Thursday, August 02, 2001

via email Thought you might get a kick out of this page::: http://www.reversespeech.com/ josh
You need this red button!!!!! http://www.anonymizer.com/ UPDATED Actually, this button anonymizez pages, but BLOCKS lots of interesting URLs based on keywords (aparently) so, actually, it SUCKS! use SafeWeb instead; free and no censorship.

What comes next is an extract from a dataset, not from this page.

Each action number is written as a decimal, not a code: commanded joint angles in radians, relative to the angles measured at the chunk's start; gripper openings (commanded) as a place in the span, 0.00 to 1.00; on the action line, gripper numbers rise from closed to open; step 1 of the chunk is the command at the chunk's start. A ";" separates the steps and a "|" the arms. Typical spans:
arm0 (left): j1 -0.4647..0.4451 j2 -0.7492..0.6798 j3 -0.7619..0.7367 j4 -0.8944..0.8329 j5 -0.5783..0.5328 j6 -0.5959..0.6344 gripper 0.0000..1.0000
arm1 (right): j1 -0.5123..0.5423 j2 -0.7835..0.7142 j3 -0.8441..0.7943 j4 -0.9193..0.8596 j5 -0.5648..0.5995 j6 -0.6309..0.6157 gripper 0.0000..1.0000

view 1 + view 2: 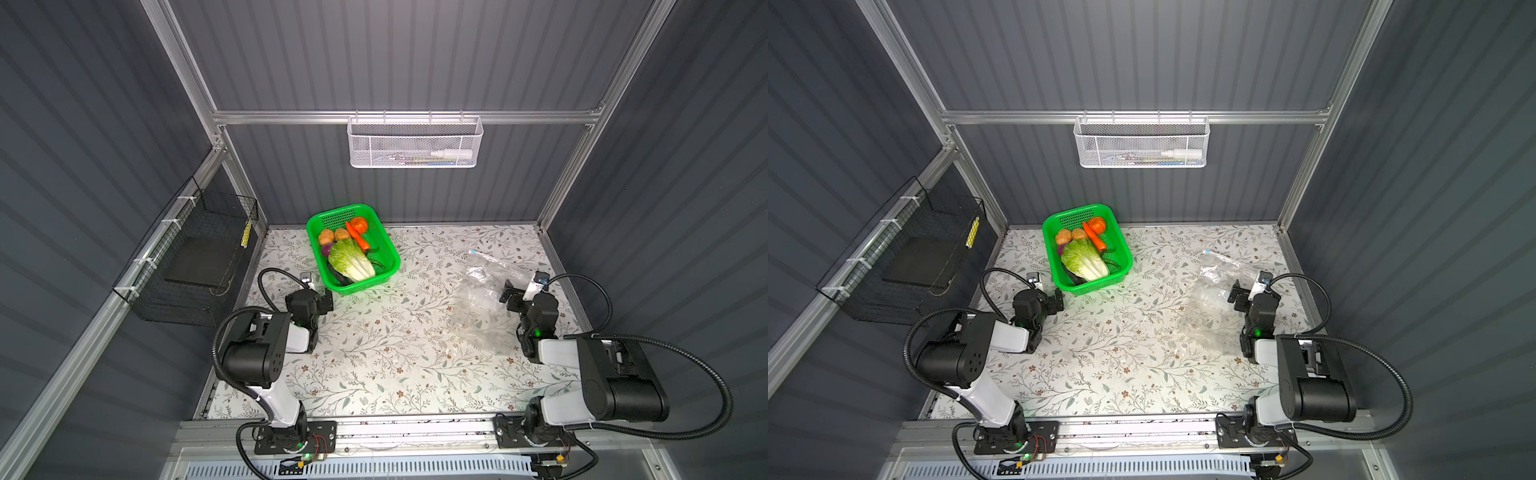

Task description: Place the food in the zip-top bag and seal the zipper

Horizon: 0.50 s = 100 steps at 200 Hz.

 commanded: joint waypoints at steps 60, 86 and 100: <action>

Wednesday, August 01, 2001

If any of you have been reading the papers, the 180° that the Sun did for example, was quite simply breathtaking. It was absolutely clear that NONE of the journalists that wrote about the programme actually saw it. There is also a very interesting facet of this whole sad saga that no one has touched upon yet; the Home Secretary David Blunkett is blind. There is no reason why he should not be Home Secretary, but some interesting situations are bound to arise in his job, since he has to make determinations on obscenity. How will he determine wether a picture or film is obscene? In the case of the Brass Eye episode, he had the programmes contents desctribed to him. Surely, someone is going to argue that he in fact cannot make a judgement on what is or is not obscene because he cannot see the porn to determine wether it is likely to offend public morals. A section of Brass Eye had a customs official making an on the spot determination of wether or not a two foot tall picture of a childs head on the body of a 4 inch tall naked woman was obscene or not. It was totally hilarious. When the same head was put onto a different, but totally absurd picture featuring "bigger naked parts" the official said that it was obscene! Someone is going to raise this point eventually; even when the officials can see, the standards that they apply to determine what is in violation of obscenity laws are clearly absurd. There has never been a time in the UK where so many elements are in place at the same time, the combination of which could destroy the obscenity laws once and for all.